**Work request:** Count how many lines in the entries below hold "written". Only the number belongs in the answer.

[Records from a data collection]

┌──

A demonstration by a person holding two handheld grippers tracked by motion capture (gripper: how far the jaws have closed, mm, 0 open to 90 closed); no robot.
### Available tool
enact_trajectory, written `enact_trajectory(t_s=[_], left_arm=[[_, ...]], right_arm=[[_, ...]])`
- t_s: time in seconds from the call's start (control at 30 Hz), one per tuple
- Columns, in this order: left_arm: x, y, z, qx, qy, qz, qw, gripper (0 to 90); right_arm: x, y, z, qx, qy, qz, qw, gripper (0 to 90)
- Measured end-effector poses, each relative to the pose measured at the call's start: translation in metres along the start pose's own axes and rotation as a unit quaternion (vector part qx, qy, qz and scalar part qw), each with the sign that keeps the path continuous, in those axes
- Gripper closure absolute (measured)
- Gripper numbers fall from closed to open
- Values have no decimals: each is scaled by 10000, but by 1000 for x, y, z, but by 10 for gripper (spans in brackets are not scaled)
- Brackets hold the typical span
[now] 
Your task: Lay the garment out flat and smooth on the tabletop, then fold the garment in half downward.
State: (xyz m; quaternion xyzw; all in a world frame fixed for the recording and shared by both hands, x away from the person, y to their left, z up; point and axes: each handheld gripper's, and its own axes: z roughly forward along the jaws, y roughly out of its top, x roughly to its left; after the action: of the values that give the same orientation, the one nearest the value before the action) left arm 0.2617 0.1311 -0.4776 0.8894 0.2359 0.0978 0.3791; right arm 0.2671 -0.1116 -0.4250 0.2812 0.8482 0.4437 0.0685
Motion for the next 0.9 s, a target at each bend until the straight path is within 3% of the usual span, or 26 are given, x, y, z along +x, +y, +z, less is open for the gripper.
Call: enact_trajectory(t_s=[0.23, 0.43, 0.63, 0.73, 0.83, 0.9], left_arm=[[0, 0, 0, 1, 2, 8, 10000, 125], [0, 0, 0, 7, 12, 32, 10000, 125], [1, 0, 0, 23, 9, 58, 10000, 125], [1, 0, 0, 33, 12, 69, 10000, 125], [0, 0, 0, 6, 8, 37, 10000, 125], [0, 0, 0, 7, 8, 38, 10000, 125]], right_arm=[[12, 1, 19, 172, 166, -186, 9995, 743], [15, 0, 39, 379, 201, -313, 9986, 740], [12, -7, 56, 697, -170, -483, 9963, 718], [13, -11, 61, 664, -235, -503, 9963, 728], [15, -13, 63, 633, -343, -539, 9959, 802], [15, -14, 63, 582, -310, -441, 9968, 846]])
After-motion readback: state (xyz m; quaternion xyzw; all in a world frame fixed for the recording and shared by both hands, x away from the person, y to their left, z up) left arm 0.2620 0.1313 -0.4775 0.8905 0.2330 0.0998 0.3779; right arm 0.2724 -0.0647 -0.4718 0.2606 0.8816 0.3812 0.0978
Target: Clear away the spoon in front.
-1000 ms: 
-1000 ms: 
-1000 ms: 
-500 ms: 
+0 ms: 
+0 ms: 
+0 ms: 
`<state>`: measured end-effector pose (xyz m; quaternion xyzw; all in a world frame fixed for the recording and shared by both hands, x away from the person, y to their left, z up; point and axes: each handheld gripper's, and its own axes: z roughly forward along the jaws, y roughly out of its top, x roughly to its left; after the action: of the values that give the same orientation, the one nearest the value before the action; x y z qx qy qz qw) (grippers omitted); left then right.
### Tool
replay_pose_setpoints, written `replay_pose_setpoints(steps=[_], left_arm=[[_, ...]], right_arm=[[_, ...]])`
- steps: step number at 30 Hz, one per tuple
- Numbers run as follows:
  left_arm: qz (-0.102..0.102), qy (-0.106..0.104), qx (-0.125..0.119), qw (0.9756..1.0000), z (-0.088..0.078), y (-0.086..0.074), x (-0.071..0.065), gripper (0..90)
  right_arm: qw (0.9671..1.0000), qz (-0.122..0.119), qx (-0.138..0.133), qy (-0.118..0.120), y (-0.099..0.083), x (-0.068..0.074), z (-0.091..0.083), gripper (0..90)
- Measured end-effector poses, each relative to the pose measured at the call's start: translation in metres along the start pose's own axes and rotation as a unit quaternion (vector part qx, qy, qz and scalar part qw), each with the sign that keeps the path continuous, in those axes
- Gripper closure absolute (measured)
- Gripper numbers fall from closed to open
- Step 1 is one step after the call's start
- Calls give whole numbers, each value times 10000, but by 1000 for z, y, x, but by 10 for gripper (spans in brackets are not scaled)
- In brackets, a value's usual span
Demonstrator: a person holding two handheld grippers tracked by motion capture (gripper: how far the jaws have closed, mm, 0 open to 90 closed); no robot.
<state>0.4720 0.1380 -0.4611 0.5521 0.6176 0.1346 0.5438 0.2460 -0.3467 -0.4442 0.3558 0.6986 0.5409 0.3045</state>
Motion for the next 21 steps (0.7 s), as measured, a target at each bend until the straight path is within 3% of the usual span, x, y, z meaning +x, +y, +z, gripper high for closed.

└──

**Result of the exercise:** 2